Everything in the data below is left aside except the lines from the one containing "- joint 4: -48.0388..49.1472" through the one containing "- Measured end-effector"; repeat those exactly.
Start of Data shown
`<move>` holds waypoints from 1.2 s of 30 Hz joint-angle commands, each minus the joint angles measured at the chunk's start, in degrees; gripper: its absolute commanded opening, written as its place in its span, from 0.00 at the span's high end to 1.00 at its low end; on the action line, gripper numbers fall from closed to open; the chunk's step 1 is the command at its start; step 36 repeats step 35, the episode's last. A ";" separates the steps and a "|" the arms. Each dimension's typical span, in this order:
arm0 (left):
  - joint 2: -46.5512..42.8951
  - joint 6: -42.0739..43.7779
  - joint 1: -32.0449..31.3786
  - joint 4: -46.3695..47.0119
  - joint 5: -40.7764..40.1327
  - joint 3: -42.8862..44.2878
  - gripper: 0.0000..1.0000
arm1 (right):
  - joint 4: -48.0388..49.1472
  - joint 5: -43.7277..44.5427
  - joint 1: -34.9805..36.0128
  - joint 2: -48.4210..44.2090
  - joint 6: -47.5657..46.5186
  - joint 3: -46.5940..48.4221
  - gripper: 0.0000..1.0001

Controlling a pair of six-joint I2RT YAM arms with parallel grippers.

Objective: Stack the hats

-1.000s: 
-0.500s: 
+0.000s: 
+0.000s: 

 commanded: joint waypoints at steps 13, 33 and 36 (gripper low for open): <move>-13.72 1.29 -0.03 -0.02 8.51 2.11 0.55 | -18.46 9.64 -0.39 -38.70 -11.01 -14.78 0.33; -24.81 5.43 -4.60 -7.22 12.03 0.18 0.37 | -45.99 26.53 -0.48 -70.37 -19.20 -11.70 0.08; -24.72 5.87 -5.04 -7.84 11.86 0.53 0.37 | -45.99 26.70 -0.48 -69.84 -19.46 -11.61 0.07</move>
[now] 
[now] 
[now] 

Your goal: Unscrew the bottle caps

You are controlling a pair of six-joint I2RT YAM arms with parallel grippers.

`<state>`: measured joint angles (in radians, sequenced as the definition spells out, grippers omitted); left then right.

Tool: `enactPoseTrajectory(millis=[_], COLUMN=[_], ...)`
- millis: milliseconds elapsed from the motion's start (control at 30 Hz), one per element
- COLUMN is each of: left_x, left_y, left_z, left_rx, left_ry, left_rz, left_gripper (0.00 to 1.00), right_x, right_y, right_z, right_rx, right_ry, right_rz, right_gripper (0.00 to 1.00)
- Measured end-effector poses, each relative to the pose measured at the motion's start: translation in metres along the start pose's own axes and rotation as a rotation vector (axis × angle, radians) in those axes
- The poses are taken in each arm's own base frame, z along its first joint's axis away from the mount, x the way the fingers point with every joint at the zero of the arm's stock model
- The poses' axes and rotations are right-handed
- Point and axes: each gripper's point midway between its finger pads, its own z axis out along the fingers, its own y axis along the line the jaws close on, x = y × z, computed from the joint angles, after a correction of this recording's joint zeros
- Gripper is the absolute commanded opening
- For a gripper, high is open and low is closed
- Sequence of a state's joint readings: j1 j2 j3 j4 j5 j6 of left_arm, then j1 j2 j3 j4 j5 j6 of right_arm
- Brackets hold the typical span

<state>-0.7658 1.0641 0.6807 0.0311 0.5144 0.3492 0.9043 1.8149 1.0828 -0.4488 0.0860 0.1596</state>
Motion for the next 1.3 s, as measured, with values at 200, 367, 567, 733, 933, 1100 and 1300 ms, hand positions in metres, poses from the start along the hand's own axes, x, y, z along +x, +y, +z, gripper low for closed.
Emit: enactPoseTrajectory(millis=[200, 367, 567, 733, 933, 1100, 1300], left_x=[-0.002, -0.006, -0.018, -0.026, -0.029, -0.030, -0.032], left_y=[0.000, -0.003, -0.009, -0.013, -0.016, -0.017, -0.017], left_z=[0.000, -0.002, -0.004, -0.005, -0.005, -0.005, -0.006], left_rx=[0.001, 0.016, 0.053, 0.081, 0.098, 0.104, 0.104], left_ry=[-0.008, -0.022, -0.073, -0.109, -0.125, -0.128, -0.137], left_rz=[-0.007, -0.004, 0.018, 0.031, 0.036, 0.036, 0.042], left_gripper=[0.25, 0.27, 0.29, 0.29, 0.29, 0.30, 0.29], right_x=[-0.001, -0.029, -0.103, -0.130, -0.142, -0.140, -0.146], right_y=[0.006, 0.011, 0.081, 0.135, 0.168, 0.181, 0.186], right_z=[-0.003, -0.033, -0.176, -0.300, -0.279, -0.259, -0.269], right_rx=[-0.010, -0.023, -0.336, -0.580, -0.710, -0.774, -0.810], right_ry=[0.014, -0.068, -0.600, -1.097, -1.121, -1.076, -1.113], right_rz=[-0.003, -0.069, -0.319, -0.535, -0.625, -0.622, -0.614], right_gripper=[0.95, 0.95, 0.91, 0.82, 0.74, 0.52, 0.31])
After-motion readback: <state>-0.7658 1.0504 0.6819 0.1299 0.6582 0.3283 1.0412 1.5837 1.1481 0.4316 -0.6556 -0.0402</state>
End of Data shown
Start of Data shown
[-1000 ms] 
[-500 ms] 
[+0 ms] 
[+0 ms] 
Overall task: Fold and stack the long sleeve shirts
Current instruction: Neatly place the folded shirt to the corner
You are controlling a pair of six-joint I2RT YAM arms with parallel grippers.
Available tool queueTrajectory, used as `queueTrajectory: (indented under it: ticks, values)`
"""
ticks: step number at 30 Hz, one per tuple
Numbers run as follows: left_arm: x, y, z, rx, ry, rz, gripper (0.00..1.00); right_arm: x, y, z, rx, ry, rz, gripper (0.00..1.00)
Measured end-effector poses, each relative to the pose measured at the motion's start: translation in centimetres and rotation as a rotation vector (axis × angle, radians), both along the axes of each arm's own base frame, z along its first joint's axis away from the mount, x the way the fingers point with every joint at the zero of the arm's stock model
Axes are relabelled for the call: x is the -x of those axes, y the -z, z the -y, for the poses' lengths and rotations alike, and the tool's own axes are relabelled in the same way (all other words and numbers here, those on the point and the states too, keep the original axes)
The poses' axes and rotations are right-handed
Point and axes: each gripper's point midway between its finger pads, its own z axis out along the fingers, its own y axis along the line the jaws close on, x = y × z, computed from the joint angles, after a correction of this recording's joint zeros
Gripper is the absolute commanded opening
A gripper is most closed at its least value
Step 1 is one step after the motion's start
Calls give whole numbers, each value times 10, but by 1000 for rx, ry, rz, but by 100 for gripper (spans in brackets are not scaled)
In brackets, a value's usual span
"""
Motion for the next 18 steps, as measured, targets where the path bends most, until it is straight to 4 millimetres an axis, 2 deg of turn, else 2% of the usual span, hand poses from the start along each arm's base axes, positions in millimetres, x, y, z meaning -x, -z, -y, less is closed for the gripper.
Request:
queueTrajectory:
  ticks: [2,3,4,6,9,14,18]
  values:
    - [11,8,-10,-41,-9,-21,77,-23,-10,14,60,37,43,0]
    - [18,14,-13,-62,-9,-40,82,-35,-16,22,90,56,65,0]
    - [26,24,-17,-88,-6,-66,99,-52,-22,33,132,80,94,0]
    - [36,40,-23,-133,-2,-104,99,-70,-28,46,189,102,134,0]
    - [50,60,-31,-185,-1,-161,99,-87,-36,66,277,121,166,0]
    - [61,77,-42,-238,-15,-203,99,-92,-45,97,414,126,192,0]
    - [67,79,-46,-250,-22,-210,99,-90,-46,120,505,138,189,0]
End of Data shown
= Answer to the problem =
  - joint 4: -48.0388..49.1472
  - joint 5: -43.7277..44.5427
  - joint 1: -34.9805..36.0128
  - joint 2: -48.4210..44.2090
  - joint 6: -47.5657..46.5186
  - joint 3: -46.5940..48.4221
  - gripper: 0.0000..1.0001

Controlling a pair of six-joint I2RT YAM arms with parallel grippers.

Objective: Stack the hats

-1.000s: 
-0.500s: 
+0.000s: 
+0.000s: 

 commanded: joint waypoints at steps 13, 33 and 36 (gripper low for open): <move>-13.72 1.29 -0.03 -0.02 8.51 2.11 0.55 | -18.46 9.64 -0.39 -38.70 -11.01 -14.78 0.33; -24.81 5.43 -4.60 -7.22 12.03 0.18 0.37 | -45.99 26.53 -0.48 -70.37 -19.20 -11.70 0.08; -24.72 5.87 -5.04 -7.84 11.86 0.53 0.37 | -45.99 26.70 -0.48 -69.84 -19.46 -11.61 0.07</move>
[now] 
[now] 
[now] 

Your goal: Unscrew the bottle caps

You are controlling a pair of six-joint I2RT YAM arms with parallel grippers.

`<state>`: measured joint angles (in radians, sequenced as the definition spells out, grippers omitted); left then right.

Tool: `enactPoseTrajectory(millis=[_], COLUMN=[_], ...)`
- millis: milliseconds elapsed from the motion's start (control at 30 Hz), one per element
- COLUMN is each of: left_x, left_y, left_z, left_rx, left_ry, left_rz, left_gripper (0.00 to 1.00), right_x, right_y, right_z, right_rx, right_ry, right_rz, right_gripper (0.00 to 1.00)
- Measured end-effector poses, each relative to the pose measured at the motion's start: translation in metres along the start pose's own axes and rotation as a rotation vector (axis × angle, radians) in those axes

There is no more to the answer.